Database Design - A Complete Study
Part 1 - The Theory
Written by Stéphane Richard (Mystikshadows)
Today, with FreeBasic and it's new realm of possibilities, the Qmunity can now see
database application as a definite possibility. Indeed efforts are being made to integrate
ODBC to FreeBasic and with it, a whole new world falls within the grasp of freebasic
developers. It's not enough today to say that your program can handle 10s of thousands of records
the industry is much more demanding than this. Even if you could code to handly more than this
say using random access files, would you really want to knowing there's a better solution out there? I
didn't think so.
In this document, I will try to tell you everything you need to know to equip yourself with a good solid knowledge about databases and database design concepts so you can sit down, look at a problem and be able to intelligently design a database to fit the very specific needs of a given database project. This will be a 3 part study. The first part, which you are reading now will cover alot of the basic database concepts, What types of database exist and some design considerations. The Second part will take a sample situation and design a database for it. The third part will cover everything there is to know about database management, interrogation and reporting. Throughout this series we will be using MySQL as the database environment because it's free and will most likely be the first "bigger" database you'll want to get your hands on. So all SQL you'll learn will be as it is implemented in MySQL. With a few changes you can addapt your knowledge to most well known databases fairly quickly.
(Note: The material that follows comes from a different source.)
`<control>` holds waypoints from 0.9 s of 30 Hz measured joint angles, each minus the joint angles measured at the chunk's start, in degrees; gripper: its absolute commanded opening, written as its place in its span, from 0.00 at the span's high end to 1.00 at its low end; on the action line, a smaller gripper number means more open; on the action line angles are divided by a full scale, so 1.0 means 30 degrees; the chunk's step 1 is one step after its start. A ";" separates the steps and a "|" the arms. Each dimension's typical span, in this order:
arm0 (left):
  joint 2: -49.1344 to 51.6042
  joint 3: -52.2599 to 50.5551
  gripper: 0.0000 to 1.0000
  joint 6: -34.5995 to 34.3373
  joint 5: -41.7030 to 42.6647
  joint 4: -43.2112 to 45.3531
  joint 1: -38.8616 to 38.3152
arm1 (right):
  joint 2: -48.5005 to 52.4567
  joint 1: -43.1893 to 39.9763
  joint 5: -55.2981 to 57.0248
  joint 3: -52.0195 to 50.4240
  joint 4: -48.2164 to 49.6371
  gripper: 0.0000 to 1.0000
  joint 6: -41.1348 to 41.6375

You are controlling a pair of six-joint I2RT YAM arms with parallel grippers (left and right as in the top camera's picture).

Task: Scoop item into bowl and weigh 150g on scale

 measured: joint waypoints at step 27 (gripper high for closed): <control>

We'll start things off by explaining some basic database concepts. Like I mentionned this first part is all about theory so brace yourselves. Here I'll just explain some parts of database design that you can expect to see in all "database related projects" by today's standards as they have changed over the years.
When this term was first used, it's original definition was that a database was the name of a file on disk that could be opened (flat file). With the coming of the different early databases like DBase Foxpro and Paradox, this definition change to say that a Database was a folder name. Today a database regained it's original meaning in that it now represents a filename only the structure inside the file has changed dramatically.
Table started to exist only recently and only had one definition. A table is a name that represent one fixed set of records, all of the same structure definition. Back in the days of DBase, FoxPro and Paradox, tables were each filename found inside of a folder with the proper file extension and inner structure. Today, a table is defined as one of the tables found inside a database file. Like it's first definition it has a fixed set of structures to define one given set of information.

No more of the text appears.